### What is needed
Could you count the lines in the listing that include the word "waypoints"? Give only the number.

(Supplied material)

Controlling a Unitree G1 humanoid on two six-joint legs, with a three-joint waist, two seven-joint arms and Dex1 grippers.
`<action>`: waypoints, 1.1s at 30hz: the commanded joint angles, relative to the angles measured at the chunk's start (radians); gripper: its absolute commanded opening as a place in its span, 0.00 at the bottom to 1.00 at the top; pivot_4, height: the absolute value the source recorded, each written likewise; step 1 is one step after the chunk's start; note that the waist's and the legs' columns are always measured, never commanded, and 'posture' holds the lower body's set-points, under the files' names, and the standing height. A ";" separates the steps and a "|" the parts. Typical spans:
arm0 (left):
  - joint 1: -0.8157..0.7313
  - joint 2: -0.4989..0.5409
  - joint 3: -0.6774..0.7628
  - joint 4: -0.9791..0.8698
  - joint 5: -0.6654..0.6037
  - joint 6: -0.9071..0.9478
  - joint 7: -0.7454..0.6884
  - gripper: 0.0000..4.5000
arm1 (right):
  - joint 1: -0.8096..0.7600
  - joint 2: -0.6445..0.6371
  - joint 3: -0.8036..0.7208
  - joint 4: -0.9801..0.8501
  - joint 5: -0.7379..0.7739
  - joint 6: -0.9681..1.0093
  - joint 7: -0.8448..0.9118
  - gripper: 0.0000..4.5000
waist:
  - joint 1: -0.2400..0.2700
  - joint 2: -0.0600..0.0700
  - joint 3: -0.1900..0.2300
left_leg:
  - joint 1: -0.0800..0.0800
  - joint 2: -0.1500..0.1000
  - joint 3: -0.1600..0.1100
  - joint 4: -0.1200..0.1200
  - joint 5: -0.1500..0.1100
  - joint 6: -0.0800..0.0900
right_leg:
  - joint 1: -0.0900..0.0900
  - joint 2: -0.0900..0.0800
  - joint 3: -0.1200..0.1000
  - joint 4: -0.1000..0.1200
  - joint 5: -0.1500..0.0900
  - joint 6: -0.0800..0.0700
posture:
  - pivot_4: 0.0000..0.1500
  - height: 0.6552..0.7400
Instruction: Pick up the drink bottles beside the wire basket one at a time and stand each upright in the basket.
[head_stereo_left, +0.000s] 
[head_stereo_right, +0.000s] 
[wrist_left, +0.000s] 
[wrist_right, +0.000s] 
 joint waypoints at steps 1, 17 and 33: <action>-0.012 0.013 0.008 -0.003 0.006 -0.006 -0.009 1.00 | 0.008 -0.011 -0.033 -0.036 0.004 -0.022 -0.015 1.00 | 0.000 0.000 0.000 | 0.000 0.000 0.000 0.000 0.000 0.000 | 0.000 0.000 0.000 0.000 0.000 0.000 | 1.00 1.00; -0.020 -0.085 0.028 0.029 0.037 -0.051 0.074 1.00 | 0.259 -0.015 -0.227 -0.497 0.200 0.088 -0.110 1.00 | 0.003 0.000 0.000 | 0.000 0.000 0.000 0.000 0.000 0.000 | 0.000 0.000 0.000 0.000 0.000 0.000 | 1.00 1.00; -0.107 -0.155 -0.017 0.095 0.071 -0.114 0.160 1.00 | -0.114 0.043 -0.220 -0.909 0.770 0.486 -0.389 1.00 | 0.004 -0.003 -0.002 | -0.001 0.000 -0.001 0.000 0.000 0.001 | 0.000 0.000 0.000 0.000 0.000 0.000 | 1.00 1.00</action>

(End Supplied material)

### Exercise solution
2